S’era intuito, pertanto, che vi fossero motivazioni altre alla base del gesto e, sempre nell’ordinanza che descrive l’impianto del «Sistema Trani», si legge che «sono importanti le dichiarazioni di Giuseppe Corrado, il quale ha raccolto le confidenze del Musci dopo le sue dimissioni, dimissioni che lo steso indagato ha inteso riferire a gravi atti che gli sarebbero stati “imposti” dal Di Marzio».
Dopo il passo indietro di Musci, ne sarebbero arrivati altri, più o meno a stretto giro di posta: due dipendenti comunali dal Cda dell’Amet (Graziano e Merra), il presidente della stessa azienda (Nugnes), l’assessore alla cultura (Nardò), un componente della Commissione paesaggistica (Carobello): se non tutte, più d’una di quelle dimissioni potrebbero inquadrarsi nello stesso scenario.
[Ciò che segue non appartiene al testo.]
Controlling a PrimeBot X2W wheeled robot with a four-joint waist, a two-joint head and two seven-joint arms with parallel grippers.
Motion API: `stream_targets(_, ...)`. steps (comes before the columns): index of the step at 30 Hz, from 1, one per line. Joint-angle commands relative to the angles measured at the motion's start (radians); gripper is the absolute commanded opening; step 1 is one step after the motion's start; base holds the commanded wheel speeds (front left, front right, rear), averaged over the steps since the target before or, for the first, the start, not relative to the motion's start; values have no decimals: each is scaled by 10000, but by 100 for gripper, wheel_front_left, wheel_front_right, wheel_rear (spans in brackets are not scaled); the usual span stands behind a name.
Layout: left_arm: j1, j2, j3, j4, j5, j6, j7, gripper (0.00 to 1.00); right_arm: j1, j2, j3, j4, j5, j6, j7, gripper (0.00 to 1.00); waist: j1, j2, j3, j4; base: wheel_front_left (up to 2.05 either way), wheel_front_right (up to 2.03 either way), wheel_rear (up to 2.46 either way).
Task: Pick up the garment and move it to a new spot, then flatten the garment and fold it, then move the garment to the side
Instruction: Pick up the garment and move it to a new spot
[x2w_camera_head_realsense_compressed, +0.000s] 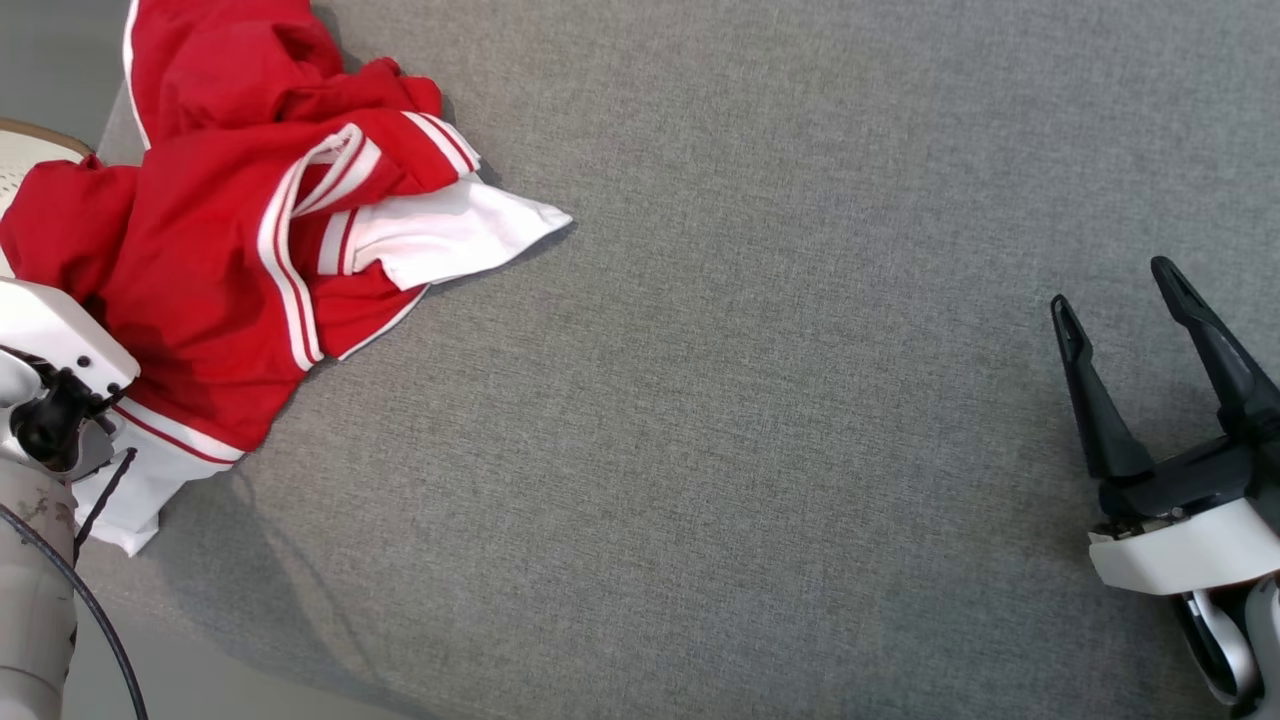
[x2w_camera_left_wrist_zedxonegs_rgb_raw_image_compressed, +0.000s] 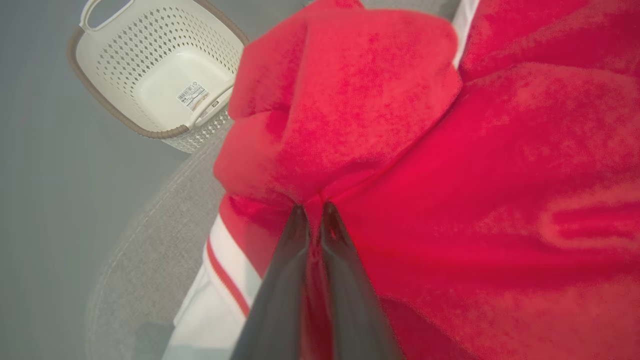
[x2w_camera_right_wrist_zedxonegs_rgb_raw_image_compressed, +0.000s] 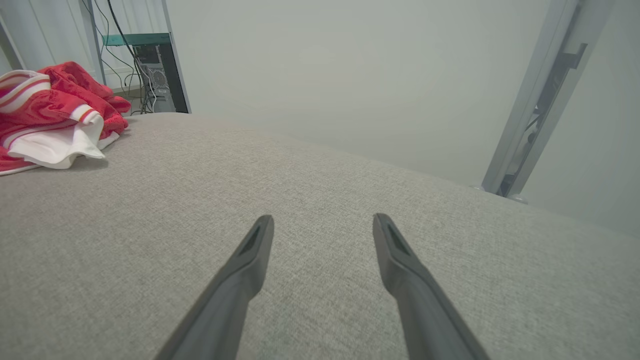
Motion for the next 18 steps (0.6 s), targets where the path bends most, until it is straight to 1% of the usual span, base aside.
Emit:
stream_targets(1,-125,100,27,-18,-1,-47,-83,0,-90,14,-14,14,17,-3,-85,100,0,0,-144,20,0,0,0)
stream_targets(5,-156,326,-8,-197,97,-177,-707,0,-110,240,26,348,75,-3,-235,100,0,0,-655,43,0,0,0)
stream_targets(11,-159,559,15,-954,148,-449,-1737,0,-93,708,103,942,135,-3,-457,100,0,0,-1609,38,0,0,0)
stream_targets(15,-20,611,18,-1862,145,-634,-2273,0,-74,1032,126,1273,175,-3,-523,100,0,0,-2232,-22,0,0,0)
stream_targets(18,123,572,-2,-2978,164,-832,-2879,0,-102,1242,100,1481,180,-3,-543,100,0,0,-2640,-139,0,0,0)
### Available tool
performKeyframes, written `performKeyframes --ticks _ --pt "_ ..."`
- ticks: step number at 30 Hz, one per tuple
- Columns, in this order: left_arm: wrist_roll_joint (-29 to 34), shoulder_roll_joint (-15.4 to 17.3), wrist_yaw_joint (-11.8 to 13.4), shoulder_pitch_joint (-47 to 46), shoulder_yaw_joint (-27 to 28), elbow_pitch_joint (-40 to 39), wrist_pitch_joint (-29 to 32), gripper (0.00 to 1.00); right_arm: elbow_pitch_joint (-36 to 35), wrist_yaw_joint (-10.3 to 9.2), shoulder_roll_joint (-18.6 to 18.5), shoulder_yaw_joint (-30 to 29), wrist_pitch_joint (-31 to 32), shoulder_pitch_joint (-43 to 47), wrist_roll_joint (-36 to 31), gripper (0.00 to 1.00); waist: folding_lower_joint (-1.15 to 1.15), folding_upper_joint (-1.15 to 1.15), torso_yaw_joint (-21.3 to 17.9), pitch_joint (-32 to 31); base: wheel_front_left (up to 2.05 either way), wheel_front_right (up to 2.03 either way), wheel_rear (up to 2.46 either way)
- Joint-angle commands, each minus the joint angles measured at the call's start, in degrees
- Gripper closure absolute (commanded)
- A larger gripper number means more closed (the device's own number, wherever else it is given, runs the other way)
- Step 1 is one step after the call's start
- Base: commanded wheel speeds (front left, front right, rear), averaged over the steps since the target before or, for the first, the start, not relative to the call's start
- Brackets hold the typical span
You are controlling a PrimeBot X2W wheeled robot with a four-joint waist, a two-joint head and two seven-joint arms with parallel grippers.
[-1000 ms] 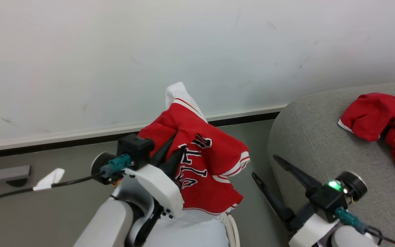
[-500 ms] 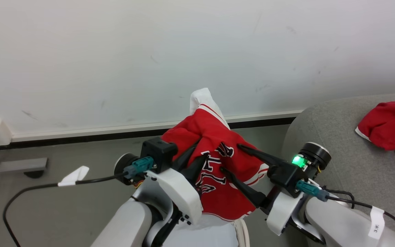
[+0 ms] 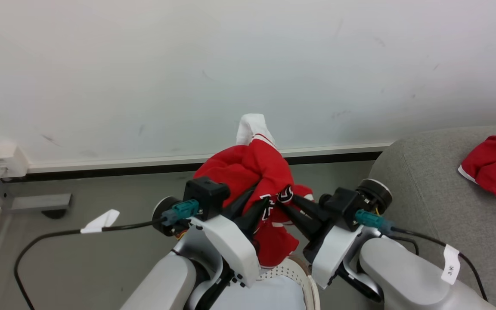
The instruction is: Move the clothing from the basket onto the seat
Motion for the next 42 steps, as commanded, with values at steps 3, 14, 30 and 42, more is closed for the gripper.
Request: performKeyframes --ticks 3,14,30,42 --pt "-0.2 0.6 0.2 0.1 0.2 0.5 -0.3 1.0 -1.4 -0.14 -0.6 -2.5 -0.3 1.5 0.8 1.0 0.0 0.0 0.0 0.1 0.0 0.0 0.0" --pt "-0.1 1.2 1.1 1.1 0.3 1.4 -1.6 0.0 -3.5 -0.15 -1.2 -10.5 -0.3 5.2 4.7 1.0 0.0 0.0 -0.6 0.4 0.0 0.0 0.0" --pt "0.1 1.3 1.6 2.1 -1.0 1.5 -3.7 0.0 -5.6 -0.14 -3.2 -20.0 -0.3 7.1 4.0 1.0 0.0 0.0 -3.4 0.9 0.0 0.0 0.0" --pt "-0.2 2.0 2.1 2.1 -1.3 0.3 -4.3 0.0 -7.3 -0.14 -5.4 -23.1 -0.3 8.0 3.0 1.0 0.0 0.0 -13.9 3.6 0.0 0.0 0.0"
Infine, l’uscita di scena dall’Amiu, lo scorso 20 ottobre, di Antonello Ruggiero: nel suo caso, avrebbe inciso ufficialmente la chiusura della discarica di Trani. Tuttavia, con il senno di poi, non sarebbe escludere che l’ex amministratore unico avesse udito, orecchio sul terreno, l’incedere del cosiddetto «rumore di carrozze».